The official Elementary Audio core package; this package provides the standard library for composing audio processing nodes, as well as utilities for constructing and addressing composite nodes. This package also provides a set of core algorithms which can be used to build your own rendering utilities for custom integrations.

Installation

npm install --save @elemaudio/core

Usage

import {
  el,
  createNode,
  isNode,
  resolve,
  Renderer,
} from '@elemaudio/core';

el

A plain object through which you can access all of the available standard library nodes. For documentation on exactly which nodes are available and what they do, see the Reference section of the docs on the sidebar.

createNode

function createNode(kind: string, props: Object, children: array<ElemNode>): NodeRepr_t;

A factory function for creating an audio node, NodeRepr_t. Every function available on el ultimately decays to a series of calls to createNode.

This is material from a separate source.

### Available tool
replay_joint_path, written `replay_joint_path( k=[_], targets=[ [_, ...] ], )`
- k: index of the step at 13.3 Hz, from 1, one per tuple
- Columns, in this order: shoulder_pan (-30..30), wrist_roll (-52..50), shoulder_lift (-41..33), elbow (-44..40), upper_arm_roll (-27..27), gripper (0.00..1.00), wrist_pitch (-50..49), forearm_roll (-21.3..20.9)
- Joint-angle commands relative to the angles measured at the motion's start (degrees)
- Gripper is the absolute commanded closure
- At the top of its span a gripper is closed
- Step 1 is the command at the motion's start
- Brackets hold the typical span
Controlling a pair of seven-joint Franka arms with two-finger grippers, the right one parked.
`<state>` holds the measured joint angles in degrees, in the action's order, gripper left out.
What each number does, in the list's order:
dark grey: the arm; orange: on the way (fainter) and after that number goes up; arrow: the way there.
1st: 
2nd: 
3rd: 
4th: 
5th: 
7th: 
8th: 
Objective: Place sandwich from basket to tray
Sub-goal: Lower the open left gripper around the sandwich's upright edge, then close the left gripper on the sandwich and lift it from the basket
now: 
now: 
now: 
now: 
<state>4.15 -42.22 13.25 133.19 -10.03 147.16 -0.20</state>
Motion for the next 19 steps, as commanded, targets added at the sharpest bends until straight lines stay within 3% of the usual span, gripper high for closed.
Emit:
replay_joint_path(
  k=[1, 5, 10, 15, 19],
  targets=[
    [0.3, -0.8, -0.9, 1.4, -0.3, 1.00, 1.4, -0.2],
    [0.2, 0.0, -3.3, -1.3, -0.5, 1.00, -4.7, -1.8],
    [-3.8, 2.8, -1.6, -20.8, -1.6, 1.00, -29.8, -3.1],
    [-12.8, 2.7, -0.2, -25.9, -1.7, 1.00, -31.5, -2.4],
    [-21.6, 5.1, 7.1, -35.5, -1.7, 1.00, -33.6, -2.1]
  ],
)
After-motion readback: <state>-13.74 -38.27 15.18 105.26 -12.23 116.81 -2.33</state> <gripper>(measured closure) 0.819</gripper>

Typically, you'll only need to pay attention to this API for referring to your own custom native nodes.

isNode

function isNode(a: any): bool;

A simple utility for identifying if the input argument is of type NodeRepr_t.

resolve

function resolve(n: NodeRepr_t | number): NodeRepr_t;

Very similar to the above isNode; this utility accepts an input which is either a NodeRepr_t or a number and resolves to a NodeRepr_t.

Renderer

The Renderer class is a generic utility for performing the graph rendering and reconciliation step. Both the offline-renderer and the web-renderer are small proxies to distinct Renderer instances. This API is provided for you to write your own Renderers depending on your app integration.

Using the generic Renderer requires just the constructor, and handling some message passing:

const core = new Renderer((instructionBatch) => {
  // Send the instruction batch to your `elem::Runtime<FloatType>` instance, wherever that may be!
  // Perhaps this is a websocket send step, or perhaps calling a FFI interface in your JavaScript runtime,
  // or even just saving to file to perform snapshot regression testing like with Jest.
});

Afterwards, you can use the render() API just like you would expect with any other renderer:

core.render(el.cycle(440), el.cycle(441));

The web-renderer and offline-renderer both follow this pattern, and simply wrap the above API into a larger object which adds additional utility like event emitting and APIs which forward directly to the runtime.